In females, subtle but significant discordance between loss of lung function observed in association with late puberty assessed by breast staging relative to pubic hair staging suggests that estrogen, which drives breast development, may be the main factor affecting lung function. Only females have a surge of estrogen or progesterone during puberty, and breast development is exclusively associated with this surge.[28] In our study the number of females with discordant pubertal examinations was small, whereas adrenal androgen effects confounded all assessments. We also cannot exclude an adverse effect of progesterone. For example, the effects of pregnancy on lung function may be either both estrogen and progesterone-dependent, and both hormones have been hypothesized to play roles in the worsening of lung function.[2]
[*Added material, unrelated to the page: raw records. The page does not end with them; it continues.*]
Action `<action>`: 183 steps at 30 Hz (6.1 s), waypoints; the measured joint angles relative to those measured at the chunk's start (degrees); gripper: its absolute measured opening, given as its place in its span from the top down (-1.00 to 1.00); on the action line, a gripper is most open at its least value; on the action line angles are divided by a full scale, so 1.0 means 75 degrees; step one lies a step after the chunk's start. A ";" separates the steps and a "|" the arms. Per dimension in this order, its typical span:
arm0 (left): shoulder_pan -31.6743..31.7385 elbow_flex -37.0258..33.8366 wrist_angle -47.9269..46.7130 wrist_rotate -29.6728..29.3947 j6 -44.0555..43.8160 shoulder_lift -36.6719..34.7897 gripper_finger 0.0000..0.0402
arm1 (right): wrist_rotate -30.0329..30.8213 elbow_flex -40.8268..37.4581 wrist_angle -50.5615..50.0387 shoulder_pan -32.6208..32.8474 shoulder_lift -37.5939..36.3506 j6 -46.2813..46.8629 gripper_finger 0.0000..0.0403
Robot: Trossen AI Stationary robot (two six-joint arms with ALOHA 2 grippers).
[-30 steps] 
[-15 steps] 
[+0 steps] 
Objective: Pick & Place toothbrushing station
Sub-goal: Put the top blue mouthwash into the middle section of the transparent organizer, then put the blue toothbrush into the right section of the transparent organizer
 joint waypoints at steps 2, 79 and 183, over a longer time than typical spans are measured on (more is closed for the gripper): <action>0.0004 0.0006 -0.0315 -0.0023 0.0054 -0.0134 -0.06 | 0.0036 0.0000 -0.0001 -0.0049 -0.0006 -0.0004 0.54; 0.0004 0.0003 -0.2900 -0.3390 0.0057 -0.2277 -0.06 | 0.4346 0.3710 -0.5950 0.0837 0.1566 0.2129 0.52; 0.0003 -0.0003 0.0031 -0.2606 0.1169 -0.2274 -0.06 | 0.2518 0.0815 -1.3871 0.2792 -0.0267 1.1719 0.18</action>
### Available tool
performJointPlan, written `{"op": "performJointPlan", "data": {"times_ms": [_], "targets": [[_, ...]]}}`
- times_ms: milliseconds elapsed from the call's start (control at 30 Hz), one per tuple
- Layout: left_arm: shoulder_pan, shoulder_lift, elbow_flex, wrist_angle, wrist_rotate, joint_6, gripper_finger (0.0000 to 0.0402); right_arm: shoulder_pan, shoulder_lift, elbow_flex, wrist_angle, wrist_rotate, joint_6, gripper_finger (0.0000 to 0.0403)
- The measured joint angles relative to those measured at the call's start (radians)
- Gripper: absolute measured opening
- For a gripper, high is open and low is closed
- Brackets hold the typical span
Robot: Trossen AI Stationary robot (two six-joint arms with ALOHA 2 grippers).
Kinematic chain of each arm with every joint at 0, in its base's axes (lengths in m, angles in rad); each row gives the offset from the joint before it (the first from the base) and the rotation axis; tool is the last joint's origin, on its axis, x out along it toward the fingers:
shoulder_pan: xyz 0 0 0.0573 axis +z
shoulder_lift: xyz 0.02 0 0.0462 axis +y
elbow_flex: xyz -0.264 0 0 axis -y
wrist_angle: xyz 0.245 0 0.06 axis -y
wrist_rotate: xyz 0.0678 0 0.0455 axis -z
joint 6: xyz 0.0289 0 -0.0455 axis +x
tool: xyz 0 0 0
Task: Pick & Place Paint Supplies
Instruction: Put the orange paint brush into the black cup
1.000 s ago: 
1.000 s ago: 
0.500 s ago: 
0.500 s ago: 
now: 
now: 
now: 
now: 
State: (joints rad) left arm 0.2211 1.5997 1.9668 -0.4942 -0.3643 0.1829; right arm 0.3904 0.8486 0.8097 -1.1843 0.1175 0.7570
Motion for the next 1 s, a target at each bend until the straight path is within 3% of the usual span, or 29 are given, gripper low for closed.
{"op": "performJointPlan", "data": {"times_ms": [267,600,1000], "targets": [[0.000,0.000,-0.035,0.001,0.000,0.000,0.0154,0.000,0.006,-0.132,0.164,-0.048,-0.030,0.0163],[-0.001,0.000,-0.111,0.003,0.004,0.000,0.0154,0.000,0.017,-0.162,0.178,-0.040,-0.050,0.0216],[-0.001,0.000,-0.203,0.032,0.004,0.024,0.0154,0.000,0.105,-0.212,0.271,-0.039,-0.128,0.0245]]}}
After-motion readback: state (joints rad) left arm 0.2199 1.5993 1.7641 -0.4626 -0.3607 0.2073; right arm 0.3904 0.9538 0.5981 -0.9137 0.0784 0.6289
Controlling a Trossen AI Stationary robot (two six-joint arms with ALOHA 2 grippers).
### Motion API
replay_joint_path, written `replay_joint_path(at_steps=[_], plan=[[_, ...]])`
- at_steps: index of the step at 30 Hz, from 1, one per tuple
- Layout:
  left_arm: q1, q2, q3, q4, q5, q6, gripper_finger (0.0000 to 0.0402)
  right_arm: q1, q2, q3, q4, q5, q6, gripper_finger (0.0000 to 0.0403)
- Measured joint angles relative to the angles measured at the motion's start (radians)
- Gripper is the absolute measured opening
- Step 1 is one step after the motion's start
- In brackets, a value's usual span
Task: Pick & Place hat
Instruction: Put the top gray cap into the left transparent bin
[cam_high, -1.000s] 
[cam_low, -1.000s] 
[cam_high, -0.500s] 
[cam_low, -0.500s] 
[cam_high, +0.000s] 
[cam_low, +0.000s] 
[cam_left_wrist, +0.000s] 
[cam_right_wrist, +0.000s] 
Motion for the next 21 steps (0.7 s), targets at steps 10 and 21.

These results likewise support disparate changes in lung growth between males and females with puberty that bear on the remarkable decline in hospitalizations and asthma severity seen in young adults.[3] Asthma prevalence appears to decline more in males than it does in females by the second decade of life,[1] a result which might be explained by disparate trends in airway growth due to sex hormones. Young adult females exhibit a "dysanaptic" pattern of airway growth which supports a pattern of anatomically "fixed" airflow limitation.[11] With regards to airway hyperreactivity, we found that the level of methacholine responsiveness actually fell in both males and females with Tanner stage, a finding differs from the results of Tantisera et al.[29] wherein females had increased methacholine responsiveness. The difference between the two studies may be due to sample differences, wherein the SARP III cohort is relatively enriched with African Americans and children with severe asthma.

It should also be noted that other hormonal changes during puberty could also affect lung function, including an increase in the degree of insulin resistance[30]—which itself is associated with increased risk of asthma in adults[31] and adolescent girls[32]—and elevations in stress hormones, including cortisol[33]—with such stress systems further associated with asthma risk.[34] While temporally related (i.e., during puberty), the processes of insulin resistance and stress response go beyond sex hormone regulation alone.[30,33] Unfortunately, the timing of our blood collection was not specifically in the early morning (thus not as helpful to assess cortisol regulation) or with fasting status (for assessing insulin resistance), and thus we were not able to assess how these processes may have interacted with changes in sex hormones. Nevertheless, because we were able to assess relationships between measured levels of sex steroids and outcomes important to asthma severity, our findings suggest a direct role for sex steroids themselves.

This cross-sectional analysis of the effects of puberty on asthma features is exploratory and intended primarily to identify specific hypotheses to be tested with longitudinal measurements. We would point out that the veracity of the results is limited by the cross-sectional analytic approach, and the relative paucity of children who were in the mid-Tanner stages (III/IV) at the time of enrollment and our lack of knowledge for most female participants of whether central puberty or adrenarche began first. We lacked data on some participant characteristics, including depression status—which could affect stress response[34]—and the fraction of excreted nitrosoxide (FeNO)—which would have permitted assessment of the relationship between hormone levels with activity of Th2-high airway inflammation.